Можно было загородить ей дорогу, со слезами не пускать ее больше в эту дверь, куда посторонним вход воспрещен, а я наоборот норовила припоздать к сеансу, чтобы подсмотреть, как приоткроет дверь этот приезжий киномеханик с чубом набекрень, с опьяняющим, утомительным взглядом зеленых глаз, и Галька прошмыгнет туда...
И ее лукаво-горделивый шепот: «Он мне дверь откроет через минутку после начала сеанса, я туда проскользну и запру за собой. И никто-то нас не видит и не слышит, аппарат стрекочет, и сами-то мы друг друга не видим и не слышим, и поэтому вроде бы как ничего и нет. ...Он мне на прощанье и шепнет на ухо: «Приходи еще». А чего, вроде бы, шептать: хоть кричи, никто не услышит. А вот именно шепнуть!..»
И еще одно: Галька не знала, как его зовут, и мы обе чувствовали, что именно так и н а д о!
Я выжидала: грянет гром – не над моей головой. Я хотела скандала, я хотела трагедии, и чтобы мне незаметным зрителем следить из темноты зала. Гром грянул, Галька ходила опухшая и заплаканная, деревня шумела: скандал! школьница! Киномеханик смотался из деревни в неизвестном направлении, но Галька его все равно не выдала. Ее отправили в город к родне, мать со страху месяца два не выпускала меня из дому, а потом все забыли, и я быстренько забыла и продолжала жить свою аккуратную безопасную жизнь.

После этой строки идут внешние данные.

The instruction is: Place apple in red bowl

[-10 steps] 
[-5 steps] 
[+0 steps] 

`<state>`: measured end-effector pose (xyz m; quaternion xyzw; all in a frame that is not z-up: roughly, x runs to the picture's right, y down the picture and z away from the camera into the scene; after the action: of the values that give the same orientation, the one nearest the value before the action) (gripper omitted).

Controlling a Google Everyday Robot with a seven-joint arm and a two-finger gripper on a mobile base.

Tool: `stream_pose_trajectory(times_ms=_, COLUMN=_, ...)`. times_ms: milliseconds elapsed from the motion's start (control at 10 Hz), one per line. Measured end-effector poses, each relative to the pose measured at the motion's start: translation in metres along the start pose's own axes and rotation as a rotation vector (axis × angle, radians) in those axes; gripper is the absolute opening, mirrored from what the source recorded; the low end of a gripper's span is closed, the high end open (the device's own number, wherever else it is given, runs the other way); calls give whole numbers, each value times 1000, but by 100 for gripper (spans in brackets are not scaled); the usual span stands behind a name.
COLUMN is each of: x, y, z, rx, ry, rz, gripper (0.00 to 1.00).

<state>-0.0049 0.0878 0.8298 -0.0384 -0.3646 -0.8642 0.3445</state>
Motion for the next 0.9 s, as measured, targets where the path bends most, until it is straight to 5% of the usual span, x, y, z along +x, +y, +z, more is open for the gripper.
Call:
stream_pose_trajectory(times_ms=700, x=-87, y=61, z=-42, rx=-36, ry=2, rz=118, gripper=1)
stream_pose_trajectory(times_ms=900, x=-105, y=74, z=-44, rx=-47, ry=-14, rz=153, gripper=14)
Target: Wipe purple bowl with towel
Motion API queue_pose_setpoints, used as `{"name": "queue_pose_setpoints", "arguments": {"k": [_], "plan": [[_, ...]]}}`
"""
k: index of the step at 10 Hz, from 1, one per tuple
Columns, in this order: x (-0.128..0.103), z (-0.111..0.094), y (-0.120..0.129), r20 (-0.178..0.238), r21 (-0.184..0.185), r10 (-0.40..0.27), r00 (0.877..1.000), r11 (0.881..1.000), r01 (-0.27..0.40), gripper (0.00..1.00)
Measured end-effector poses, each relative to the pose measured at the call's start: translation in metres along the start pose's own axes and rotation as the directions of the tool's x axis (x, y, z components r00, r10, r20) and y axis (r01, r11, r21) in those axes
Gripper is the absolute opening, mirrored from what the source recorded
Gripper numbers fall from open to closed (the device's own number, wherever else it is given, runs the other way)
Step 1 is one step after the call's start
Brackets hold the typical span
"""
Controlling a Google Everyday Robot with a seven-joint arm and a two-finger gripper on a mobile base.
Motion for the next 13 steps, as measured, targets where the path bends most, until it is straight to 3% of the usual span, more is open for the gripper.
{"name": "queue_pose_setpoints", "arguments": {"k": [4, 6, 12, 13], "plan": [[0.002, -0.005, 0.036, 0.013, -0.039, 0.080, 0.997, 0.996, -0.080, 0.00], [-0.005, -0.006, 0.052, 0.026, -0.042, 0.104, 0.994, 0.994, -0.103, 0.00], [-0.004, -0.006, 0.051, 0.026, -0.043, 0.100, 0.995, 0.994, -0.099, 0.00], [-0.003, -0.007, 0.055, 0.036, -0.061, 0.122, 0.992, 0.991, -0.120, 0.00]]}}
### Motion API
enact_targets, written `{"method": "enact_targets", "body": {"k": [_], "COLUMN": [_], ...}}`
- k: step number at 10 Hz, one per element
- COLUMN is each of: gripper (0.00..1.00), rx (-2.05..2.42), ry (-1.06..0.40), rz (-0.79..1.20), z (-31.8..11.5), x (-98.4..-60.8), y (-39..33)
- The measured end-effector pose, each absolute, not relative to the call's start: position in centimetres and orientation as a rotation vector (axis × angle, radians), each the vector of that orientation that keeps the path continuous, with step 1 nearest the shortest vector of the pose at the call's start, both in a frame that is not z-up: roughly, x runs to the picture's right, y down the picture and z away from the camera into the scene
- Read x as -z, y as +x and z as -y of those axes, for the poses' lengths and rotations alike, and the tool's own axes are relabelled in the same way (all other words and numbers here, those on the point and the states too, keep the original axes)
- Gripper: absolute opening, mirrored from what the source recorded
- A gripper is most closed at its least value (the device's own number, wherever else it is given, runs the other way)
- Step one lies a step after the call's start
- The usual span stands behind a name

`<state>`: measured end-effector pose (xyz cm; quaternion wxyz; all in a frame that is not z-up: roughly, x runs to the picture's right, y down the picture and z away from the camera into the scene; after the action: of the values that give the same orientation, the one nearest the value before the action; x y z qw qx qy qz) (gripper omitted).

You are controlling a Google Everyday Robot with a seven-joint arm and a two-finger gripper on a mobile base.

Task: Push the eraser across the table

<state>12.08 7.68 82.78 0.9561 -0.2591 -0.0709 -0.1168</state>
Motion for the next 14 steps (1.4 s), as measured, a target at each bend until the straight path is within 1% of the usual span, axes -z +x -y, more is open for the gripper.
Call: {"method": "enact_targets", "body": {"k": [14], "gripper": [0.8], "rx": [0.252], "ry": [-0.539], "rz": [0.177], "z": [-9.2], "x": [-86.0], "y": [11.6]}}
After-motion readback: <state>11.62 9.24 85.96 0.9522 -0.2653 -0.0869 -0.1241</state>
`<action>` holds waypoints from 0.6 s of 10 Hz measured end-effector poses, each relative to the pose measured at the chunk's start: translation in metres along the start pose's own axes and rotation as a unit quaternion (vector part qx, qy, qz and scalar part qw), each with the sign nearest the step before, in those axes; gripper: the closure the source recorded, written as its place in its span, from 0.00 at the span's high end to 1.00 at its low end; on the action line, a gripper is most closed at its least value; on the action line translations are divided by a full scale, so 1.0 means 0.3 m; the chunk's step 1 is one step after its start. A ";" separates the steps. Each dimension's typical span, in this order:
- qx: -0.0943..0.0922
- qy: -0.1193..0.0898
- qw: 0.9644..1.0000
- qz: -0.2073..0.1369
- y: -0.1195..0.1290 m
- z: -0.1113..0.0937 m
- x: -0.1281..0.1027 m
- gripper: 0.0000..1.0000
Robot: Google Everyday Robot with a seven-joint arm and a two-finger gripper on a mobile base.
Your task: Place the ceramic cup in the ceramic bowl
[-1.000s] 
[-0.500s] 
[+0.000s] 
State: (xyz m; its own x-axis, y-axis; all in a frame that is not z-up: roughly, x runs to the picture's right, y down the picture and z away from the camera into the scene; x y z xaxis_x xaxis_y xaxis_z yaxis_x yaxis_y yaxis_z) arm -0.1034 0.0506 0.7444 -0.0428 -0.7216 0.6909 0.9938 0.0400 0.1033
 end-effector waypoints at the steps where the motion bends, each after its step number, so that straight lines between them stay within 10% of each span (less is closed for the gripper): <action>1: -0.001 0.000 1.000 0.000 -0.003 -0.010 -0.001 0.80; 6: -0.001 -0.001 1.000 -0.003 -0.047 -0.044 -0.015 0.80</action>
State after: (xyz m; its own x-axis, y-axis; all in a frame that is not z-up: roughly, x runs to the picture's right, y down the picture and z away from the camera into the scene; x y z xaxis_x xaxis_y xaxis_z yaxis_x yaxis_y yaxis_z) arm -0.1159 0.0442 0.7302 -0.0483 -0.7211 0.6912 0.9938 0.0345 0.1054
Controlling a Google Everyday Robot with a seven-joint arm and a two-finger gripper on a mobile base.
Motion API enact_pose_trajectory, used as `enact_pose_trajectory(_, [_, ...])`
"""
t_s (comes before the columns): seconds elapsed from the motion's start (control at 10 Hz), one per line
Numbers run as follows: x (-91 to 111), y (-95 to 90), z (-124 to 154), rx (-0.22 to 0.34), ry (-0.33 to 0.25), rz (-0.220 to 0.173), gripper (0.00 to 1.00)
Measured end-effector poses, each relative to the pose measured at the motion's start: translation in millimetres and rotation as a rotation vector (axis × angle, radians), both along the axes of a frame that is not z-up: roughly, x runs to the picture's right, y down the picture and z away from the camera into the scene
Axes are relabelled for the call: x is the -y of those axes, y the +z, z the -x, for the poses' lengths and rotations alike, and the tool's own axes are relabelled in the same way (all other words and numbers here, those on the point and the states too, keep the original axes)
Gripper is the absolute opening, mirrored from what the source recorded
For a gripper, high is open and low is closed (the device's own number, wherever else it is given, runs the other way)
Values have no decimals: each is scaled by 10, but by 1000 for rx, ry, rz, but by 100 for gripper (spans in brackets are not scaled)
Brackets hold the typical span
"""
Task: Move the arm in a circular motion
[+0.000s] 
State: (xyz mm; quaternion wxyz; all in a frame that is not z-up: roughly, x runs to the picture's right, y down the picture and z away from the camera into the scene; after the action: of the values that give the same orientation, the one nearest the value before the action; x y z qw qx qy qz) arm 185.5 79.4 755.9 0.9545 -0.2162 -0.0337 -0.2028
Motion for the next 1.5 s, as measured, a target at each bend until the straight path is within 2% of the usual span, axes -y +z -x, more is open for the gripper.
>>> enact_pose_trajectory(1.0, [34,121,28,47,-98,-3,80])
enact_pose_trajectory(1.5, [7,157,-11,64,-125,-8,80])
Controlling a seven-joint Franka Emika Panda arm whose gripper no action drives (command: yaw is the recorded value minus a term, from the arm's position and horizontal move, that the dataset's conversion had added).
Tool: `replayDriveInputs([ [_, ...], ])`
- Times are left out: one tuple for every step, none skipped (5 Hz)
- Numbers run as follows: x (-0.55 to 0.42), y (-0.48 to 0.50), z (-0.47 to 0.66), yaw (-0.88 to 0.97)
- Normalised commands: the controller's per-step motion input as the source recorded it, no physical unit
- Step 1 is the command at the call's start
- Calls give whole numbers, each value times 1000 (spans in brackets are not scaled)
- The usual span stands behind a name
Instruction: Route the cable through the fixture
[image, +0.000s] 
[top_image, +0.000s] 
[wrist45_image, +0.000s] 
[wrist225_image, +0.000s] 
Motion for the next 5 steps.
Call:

И надо же было судьбе или кому там еще выпихнуть на меня эту Гальку теперь – с ее глумливой надписью на холодильнике, с их вопиющей связью с моим отцом – эту горемычную Гальку, – и я действительно не могла сознаться Мишке – потому что даже я, новичок, чувствовала, всегда подспудно чувствовала, что я виновата в Галькиной гибели, и мне бы лучше никогда в жизни ее больше не встречать.
Но Мишка все равно понял. Он вот что понял: что я новичок.